右乳首市 最強への道
体毛に 渡辺篤史が 泣いちまう
あのダンゴムシの群れの襲撃から、まだ一日しか経っていないにも関わらず、破壊された右乳首市は、すでに平常運転に戻っていた。
「ごめんなさい」
ダンゴムシの子供は死んでいなかったということが分かり、街を無駄に破壊しやがってこの野郎! って、ことでオッペンハイマー君を先頭にチチンコ族、そしてダンゴムシが、正月に「今年も我が社をよろしくお願いします」って社員全員で挨拶するみたいに並んで、「ごめんなさい!」と右乳首市の人々に頭を下げた。
「ごめんじゃないでしょうが!」
市長が「いいですよ」と言おうとしたのに、その言葉を消し去って花山さんが今度はチチンコ族たち全員に怒鳴り散らした。
まだ行くか、この女。
市長は、あれだけ怒鳴った後にも関わらず、相手の落ち度を蔑ろにしない彼女のストイックさに驚愕した。
きっと、歯磨き粉はチューブを折り曲げても最後まで使うタイプだな。と、市長は怒鳴ってる最中、暇だったので、花山という女をそう分析した。
考えてみれば金がなかったのだ。許してたら、大変なことになっていた。あっぶねぇ。
「どうすんの! こんなに街を壊しちゃって!」
花山さんの誘導尋問にオッペンハイマー君はまた泣きべそをかいて答えた。
「僕たちで弁償します」
イエス!
市長は「その言葉を待っていたぜ」と、近くにいた人のお腹をグーパンした。「グフォッ!」と殴られた男は腹を抑えたが、どうってことない。市長はこの街で一番偉いのだ。
大統領だった。
そんなこんなで、どんなもんだと、チチンコ族たちによる「ゴメンね修理ちゃんの儀」が始まった。いや、誕生したと言っても過言ではなかった。
チチンコ族のお婆ちゃん達、ダンゴムシ、そしてその天才的頭脳で的確に指示を出す泣き虫。
まずダンゴムシがどこからか建物を修理する材料をダッシュで取りに行く。そして、それを加工するお婆ちゃん(大工の嫁)。その加工した柱を空を飛んであっという間に組み立てているお婆ちゃん。
「うおおおお!」
市長達は、あっという間に建築されて行くビルや民家に度肝を抜いた。
「なんだ、あの黒い素材は!」
お婆ちゃん達が運んでいる見たことのない黒い材質の柱。それは、巨人の体毛である。
体毛は太くて丈夫に育ったくせに、風が吹けばそっちにナビく、という弱かったあの頃の気持ちも忘れないギャップが持ち味の材質である。
まずお婆ちゃんがぶっとい体毛を切断してビルや民家の大きさにする。それをお婆ちゃんが運んで、地面にまず置く。そこから四次元乳裏からノミやハンマーを取り出し、地面に置いた黒い塊を建物の形にくりぬいて行く。

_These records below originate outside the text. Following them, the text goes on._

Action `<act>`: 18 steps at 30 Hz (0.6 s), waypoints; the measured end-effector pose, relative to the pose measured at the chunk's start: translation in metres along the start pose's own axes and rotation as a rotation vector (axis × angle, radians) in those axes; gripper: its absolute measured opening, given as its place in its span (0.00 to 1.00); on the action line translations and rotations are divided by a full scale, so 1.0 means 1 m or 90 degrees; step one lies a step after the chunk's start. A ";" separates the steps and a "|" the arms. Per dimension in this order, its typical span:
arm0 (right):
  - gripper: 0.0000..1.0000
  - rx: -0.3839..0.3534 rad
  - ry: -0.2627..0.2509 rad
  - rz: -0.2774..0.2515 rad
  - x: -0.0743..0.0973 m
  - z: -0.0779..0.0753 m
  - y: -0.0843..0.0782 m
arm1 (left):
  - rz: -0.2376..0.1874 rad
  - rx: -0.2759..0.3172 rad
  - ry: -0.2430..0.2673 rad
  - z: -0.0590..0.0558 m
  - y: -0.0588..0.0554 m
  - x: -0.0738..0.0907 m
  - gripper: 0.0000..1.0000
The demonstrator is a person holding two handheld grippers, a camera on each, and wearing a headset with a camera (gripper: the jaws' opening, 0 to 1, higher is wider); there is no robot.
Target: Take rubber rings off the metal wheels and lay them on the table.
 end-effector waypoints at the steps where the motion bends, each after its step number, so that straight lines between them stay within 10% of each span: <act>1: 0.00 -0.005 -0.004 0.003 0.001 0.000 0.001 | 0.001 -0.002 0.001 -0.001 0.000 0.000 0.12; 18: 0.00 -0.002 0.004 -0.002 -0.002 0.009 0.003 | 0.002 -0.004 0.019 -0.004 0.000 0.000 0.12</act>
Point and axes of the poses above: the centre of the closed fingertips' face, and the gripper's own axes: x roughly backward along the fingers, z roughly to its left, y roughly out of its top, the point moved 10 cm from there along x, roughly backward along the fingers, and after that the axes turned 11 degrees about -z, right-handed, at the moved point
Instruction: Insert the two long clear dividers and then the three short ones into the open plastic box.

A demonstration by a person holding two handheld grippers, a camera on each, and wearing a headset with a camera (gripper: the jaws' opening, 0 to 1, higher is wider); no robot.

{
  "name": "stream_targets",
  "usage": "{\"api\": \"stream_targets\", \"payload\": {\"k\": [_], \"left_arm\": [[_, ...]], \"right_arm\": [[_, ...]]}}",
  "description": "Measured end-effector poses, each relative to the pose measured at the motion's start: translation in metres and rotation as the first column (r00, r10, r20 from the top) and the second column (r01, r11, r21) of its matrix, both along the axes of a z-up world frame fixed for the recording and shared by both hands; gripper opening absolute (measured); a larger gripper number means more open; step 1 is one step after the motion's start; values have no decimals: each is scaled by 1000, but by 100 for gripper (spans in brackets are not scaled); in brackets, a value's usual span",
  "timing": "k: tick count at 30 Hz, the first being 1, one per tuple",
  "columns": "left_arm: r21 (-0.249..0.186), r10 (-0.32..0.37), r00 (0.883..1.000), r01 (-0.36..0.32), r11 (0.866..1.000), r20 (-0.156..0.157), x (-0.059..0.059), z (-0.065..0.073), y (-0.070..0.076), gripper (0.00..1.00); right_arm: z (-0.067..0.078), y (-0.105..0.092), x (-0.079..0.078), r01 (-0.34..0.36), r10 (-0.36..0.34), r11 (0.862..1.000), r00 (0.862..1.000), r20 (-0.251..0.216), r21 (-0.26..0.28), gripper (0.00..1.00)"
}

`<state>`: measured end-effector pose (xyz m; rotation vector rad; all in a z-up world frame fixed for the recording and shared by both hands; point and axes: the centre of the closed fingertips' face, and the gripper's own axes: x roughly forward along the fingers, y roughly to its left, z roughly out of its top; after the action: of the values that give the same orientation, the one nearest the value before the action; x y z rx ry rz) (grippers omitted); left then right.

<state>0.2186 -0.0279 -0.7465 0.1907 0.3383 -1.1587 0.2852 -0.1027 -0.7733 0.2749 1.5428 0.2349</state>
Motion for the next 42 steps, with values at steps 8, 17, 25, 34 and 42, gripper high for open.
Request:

人間3Dプリンターと言わんばかりの彫り名人達が30分くらいで一件の建物を完成させて行く。
しかも、そんな名人級のババァがゴロゴロいるという。
巨人の体の上で生きて行くには、高速で家を作る技術が不可欠なのだ。環境がお婆ちゃんを進化させたのであった。
「おい、エロい姉ちゃんの彫刻を床の間に作ってくれ」
市民からそんな注文がつけば、すっごいエロい彫刻を床の間に彫ってくれたりもすると、至れり尽くせり。
やれ2×4だの、シルバニアファミリーだのが霞んでしまう。しかも、家は柱も使っていないので、災害にも強いときた。
体毛すげえ! 渡辺篤史が「素晴らしいなぁ」って絶賛する柱すら与えないという、お宅訪問泣かせだが、この技術は売れる。
しかも、お婆ちゃんは朝が早かった。翌日の朝の3時にみんな起きて、もう昼の前には襲撃前よりも豪華な街が出来上がっていたという。
そして、街のど真ん中には立体テレフォンカードができた。
「こんなんで、街の人が本当に許すと思うのか!」と市長は完成後に怒鳴り、最後に無理やり作らせた立体テレフォンカードだ。
立体なので、前までは1方向からしか見れなかったテレフォンカードは東西南北どこからでも市長の笑顔が拝めるようになった。
そのせいで、日差しが当たらない住宅街がさらに増えてしまった。